I think it was that building (1987 vintage +/-) with the layered, triangulated top (nice enough high rise) to surpass Billy Penn. Friends from Philly told me this "rule of thumb." None of them were architects and I never looked it up.
Thank you for the information. The most evocative view, I recall, was looking back at Philadelphia City Hall from the diagonal parkway that headed to the Art Museum.
As for Istanbul, I'd like to go, but have heard that one has to have their wits about them as they go around, more so than in other European cities. I do not know if that is fact or fiction. I wouldn't expect it to feel as tranquil as Athens, where you just wander around on the Metro, without any worries, and surface from the exits to inhale the capital's smog.
view corridors would not be consistent with the nature of istanbul. it really is a dense old organic city with a very prominent character. history is everywhere; there are no particular views to protect. it is a really dense complex city.
however, will the Çamlıca Hill moque , "designed so as to be visible from all parts of Istanbul,” not impose itself on the skyline? istanbul does not have any one domineering building but here comes this one.
also, is it not strange that the restrictions on the tower buildings have been placed near posthumously? is there something fishy (ie political ie not a friend of Erdogan's) going on?
on the way from the airport, i remember seeing bland residential highrise blocks...that might have been on the near outskirts but it did form an initial discordant introduction to the city.
i don't really know but it seems like decisions are being made to reflect the opinions and beliefs of one figure/one party...no? irrespective of whether one is sympathetic to height restrictions on highrise secular projects. the call is coming from the prime minister himself (or at least, he's basking in the easy-to-win empathy for his position on this one venture)- should this not observe and be controlled by municipality regulations (or suchlike?) in the first place? why allow the towers to develop in the first place? the developer said that he was not breaking any laws..is there substance behind that statement?
what we observe of turkish current politics in the region is quite tricky, clever, insiduous and definitely not all benign. i wonder whether the same is true within the country itself.
Vertical development should be suppressed on the periphery of historic peninsula which is one of the many districts of Istanbul. It is a cultural preservation.
In regards to public transportation infrastructure, a third intercontinental bridge is underway and an underwater railroad/metro tunnel is about to open next year, greatly improving public transportation. All these in addition to metrobus and metro systems, ferry network, trams and buses, Not to mention privately owned and widely used large fleets of dolmus and taxis.
City is growing vertically else places. But not always considered danger to iconic silhouette like the earlier images depict.

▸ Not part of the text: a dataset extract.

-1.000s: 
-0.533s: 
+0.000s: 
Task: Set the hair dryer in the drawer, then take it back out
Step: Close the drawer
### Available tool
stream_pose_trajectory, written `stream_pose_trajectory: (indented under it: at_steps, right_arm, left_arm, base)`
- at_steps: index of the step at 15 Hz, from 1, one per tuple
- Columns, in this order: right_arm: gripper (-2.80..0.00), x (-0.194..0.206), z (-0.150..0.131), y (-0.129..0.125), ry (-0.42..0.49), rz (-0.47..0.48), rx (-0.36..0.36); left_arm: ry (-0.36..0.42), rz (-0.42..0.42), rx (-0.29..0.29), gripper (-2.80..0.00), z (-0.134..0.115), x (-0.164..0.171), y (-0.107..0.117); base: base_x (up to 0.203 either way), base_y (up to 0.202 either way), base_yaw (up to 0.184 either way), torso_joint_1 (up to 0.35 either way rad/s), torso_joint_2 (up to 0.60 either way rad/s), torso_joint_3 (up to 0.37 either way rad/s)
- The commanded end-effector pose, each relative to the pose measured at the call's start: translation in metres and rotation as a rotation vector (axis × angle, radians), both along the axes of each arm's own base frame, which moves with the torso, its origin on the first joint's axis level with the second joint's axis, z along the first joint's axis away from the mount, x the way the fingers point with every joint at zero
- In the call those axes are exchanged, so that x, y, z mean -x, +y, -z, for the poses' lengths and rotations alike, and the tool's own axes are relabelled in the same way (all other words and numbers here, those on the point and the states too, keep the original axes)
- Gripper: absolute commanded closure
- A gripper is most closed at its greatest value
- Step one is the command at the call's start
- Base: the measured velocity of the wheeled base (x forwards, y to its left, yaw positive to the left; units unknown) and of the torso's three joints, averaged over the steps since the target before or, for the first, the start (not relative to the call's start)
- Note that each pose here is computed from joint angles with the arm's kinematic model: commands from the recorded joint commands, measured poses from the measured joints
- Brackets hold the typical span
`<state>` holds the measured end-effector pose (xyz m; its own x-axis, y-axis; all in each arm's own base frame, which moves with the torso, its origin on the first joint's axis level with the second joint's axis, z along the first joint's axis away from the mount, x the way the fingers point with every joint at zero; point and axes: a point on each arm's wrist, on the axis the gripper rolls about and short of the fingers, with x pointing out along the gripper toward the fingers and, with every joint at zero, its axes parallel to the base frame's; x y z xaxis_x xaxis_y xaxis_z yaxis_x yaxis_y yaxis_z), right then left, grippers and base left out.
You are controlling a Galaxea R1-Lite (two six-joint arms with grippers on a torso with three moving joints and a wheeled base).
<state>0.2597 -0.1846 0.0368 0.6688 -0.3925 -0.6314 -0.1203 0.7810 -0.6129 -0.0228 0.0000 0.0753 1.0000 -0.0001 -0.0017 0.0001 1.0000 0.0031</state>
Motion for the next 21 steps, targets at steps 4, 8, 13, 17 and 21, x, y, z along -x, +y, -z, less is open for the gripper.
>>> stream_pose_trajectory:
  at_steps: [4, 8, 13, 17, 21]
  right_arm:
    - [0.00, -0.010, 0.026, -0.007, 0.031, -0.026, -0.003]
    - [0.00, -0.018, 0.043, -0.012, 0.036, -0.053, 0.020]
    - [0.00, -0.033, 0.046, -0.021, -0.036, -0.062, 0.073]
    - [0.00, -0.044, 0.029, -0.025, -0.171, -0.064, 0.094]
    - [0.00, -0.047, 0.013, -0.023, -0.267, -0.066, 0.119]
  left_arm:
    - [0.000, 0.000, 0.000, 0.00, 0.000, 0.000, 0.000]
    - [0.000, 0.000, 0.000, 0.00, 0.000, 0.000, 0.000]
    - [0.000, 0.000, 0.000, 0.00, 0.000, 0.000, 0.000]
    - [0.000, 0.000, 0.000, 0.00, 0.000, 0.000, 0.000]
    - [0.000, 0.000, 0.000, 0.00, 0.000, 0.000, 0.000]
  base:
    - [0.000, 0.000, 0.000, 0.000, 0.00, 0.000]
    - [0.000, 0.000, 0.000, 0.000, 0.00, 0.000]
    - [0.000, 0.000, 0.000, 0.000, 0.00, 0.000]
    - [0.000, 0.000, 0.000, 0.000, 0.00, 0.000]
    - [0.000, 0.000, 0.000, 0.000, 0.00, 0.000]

oh and i loved athens. strangely, i felt more at home in athens than in istanbul. it felt more immediately familiar for some reason. it felt less like one whole city than it did a string of smaller ones/towns. sort of the california of the old world (you definitely need a car to get around). and i get along better with the greeks than with the turks :o) but istanbul is the most robust city i've ever visited. aside from my chit chat above, its not strange that they have kept under control a kind of globalization that would be adverse to them such as these tower blocks. they still drink perch the small turkish coffee cups on these beautifully crafted zarf holders. Respect! we lost that art unfortunately.
tammuz, you are correct in every sense. There are power plays and corruption in every level. But I am happy this might be a legal precedent in future cases.
Athens...? Comparing it to Istanbul.. Nice little village (or, it used to be before the crash...) Zeus' hometown. Hahaha..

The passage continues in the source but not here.